M. Awashish (Constant) : Bien, c'est évident qu'une situation comme ça, ça peut rendre propices des problèmes au sein de communautés, au sein de familles, mais on est aussi les seuls à avoir expérimenté, à vivre au quotidien ce genre de situations. Donc, je pense qu'on est les seuls qui peuvent apporter une solution, qui peuvent apporter une réponse à ces problèmes-là. Je pense que je comprends votre question, vous parliez de consultation, je pense qu'en amont la nation attikamek doit être consultée, et non à travers des intermédiaires. Il faut parler directement avec la nation attikamek. Nous sommes une nation, nous sommes une langue qui est particulière, unique, nous occupons un territoire, nous pratiquons une culture encore aujourd'hui. Malgré beaucoup de... comme j'ai mentionné tantôt, des tentatives d'acculturation, d'assimilation, nous sommes encore vivants. Puis aujourd'hui, grâce à vous, grâce au système démocratique, grâce à l'état de droit, les droits autochtones sont de plus en plus reconnus, et nous voulons avoir notre place, nous voulons avoir notre mot à dire avec nos enfants, des décisions à prendre sur nos enfants. C'est à nous de prendre les décisions et d'adapter, justement, le système à notre culture, simplement ça.

Une voix : Oui.

Mme Ottawa (Jolianne) : 30 secondes.

Une voix : Oui.

Mme Ottawa (Jolianne) : Oui. Merci de me laisser la parole. Vous savez, avant que la LPJ existe, on avait notre propre système, on avait notre propre façon de fonctionner, on élevait nos enfants nous-mêmes puis on laissait la famille nous aider à élever nos enfants. Moi, présentement, je suis ici. Je suis une mère de quatre enfants, j'ai ma soeur qui est à la maison, qui s'occupe de mes enfants aussi, j'ai ma belle-mère, ça fait que je suis entourée. Puis c'est ça d'être consulté, c'est d'abord, avant tout, de mettre un intervenant à la LPJ, la DPJ dans nos dossiers, dans nos problèmes... c'est nous, on est capables de s'arranger avant. Ça fait qu'on peut se mobiliser puis regarder qu'est-ce qui va être bon pour notre enfant, pour notre enfant attikamek.

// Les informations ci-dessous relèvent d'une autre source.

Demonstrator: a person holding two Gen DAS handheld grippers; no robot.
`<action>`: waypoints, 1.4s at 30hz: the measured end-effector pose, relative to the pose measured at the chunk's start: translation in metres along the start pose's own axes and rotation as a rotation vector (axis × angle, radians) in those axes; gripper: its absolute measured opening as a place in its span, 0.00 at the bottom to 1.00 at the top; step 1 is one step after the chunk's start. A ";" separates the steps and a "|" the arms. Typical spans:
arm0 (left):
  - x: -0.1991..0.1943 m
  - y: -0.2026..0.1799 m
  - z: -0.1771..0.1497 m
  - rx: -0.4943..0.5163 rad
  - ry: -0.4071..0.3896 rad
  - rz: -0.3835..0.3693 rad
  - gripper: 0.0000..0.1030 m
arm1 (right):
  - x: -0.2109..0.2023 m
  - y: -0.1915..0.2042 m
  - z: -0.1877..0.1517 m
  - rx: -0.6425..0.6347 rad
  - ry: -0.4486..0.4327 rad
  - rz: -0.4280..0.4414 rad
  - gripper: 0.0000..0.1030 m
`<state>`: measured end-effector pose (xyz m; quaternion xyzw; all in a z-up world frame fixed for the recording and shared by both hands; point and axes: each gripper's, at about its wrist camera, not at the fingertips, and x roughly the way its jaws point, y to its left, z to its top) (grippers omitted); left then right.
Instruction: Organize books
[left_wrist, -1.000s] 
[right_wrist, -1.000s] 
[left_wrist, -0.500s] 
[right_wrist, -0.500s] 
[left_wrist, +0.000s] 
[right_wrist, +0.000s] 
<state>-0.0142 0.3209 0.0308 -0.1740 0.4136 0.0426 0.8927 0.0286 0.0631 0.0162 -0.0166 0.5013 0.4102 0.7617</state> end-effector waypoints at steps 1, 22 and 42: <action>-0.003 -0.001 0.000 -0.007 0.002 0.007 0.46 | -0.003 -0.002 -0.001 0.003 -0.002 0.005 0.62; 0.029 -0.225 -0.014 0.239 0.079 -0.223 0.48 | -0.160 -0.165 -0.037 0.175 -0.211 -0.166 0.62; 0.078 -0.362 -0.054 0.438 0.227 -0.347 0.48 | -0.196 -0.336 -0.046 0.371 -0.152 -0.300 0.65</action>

Puis nous, notre façon de voir les choses puis d'établir les services — parce que je suis infirmière de formation puis je suis encore très, très auprès des patients — avant de mettre des intervenants comme travailleur social ou peu importe, on met d'abord des intervenants communautaires que nous, on appelle les kokomocic. C'est un peu semblable comme au reste du Québec, qui est le programme SIPPE, mais adapté à notre culture. Ça fait que nous, avant de faire intervenir des travailleurs sociaux ou peu importe, professionnels, on fait d'abord appel aux kokomocic qui interviennent auprès des familles pour les informer, donner l'éducation nécessaire ou quoi que ce soit avant. Ça fait qu'on a tout notre système avant de mettre les lois que vous avez.

Le Président (M. Tanguay) : Merci beaucoup. Alors, nous vous remercions infiniment, représentantes et représentants du Conseil de la nation atikamekw.

Alors, compte tenu de l'heure, la commission ajourne ses travaux au mercredi 21 septembre 2016, après les affaires courantes, afin de poursuivre son mandat. Merci.